Data shown:
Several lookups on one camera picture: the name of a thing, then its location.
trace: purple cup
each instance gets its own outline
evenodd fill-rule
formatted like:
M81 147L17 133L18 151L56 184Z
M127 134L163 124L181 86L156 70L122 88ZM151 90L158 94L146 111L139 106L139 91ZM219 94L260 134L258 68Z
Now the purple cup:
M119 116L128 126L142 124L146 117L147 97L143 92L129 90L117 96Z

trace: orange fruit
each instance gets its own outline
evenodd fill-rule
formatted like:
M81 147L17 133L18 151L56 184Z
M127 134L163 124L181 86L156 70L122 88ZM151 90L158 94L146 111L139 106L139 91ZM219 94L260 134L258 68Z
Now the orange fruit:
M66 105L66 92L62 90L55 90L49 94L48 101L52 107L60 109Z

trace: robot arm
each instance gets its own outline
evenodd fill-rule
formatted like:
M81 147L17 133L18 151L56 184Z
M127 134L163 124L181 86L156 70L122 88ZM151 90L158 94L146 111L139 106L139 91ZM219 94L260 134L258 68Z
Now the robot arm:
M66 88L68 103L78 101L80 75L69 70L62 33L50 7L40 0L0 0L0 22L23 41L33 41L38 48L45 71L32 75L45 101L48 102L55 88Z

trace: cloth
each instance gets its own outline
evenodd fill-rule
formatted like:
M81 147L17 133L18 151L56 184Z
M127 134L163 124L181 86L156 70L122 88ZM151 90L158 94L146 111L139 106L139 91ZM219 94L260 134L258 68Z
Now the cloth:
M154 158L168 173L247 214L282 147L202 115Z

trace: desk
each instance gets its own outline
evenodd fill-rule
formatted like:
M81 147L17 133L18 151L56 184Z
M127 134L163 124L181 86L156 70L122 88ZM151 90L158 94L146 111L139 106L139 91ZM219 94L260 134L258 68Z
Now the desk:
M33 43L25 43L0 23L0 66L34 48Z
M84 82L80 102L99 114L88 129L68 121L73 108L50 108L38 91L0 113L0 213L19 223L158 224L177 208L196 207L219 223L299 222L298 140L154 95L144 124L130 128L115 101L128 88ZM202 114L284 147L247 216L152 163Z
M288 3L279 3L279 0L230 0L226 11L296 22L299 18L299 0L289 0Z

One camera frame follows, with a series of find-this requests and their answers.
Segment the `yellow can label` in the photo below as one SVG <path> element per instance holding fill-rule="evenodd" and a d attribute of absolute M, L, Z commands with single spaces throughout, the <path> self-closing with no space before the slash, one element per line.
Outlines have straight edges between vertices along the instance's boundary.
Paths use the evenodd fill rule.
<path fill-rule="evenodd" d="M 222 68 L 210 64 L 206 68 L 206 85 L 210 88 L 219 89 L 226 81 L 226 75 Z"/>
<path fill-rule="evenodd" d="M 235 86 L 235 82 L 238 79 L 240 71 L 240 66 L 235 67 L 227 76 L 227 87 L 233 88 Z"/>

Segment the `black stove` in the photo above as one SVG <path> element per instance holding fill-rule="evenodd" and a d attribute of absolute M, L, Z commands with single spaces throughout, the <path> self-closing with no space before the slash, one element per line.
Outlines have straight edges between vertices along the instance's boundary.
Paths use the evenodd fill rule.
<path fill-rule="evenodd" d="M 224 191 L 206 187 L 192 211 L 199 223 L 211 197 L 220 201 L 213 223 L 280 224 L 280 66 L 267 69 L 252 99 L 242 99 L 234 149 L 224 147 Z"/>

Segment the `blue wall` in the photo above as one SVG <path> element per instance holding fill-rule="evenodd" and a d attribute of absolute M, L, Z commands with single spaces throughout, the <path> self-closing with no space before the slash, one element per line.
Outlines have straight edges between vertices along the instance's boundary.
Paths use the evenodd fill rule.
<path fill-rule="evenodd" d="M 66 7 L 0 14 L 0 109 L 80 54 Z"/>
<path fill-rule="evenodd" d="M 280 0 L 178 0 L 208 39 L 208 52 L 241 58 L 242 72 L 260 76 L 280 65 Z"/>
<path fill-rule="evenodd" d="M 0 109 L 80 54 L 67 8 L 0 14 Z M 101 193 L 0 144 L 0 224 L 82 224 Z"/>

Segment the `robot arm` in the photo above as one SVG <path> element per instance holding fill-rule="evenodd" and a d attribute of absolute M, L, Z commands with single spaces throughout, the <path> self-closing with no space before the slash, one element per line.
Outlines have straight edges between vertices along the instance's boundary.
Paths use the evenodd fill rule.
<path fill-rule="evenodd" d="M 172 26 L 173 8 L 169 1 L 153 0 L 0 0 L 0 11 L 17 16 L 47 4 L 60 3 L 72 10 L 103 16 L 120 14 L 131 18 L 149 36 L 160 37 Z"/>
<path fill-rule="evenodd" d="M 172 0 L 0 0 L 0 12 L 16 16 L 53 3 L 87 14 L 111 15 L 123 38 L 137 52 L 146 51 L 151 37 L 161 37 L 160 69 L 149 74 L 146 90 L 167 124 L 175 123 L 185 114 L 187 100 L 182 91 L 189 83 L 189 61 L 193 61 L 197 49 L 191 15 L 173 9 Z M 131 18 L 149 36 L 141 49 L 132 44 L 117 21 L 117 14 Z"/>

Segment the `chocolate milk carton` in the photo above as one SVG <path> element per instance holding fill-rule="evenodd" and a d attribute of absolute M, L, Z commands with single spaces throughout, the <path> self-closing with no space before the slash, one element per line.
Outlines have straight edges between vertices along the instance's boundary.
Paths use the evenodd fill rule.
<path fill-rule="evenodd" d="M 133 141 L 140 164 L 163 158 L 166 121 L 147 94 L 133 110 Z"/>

What to produce: The lines you need are those containing "trace"; find them in the records and copy them.

Answer section:
trace: purple cup
trace: orange fruit
trace: robot arm
trace: cloth
trace: desk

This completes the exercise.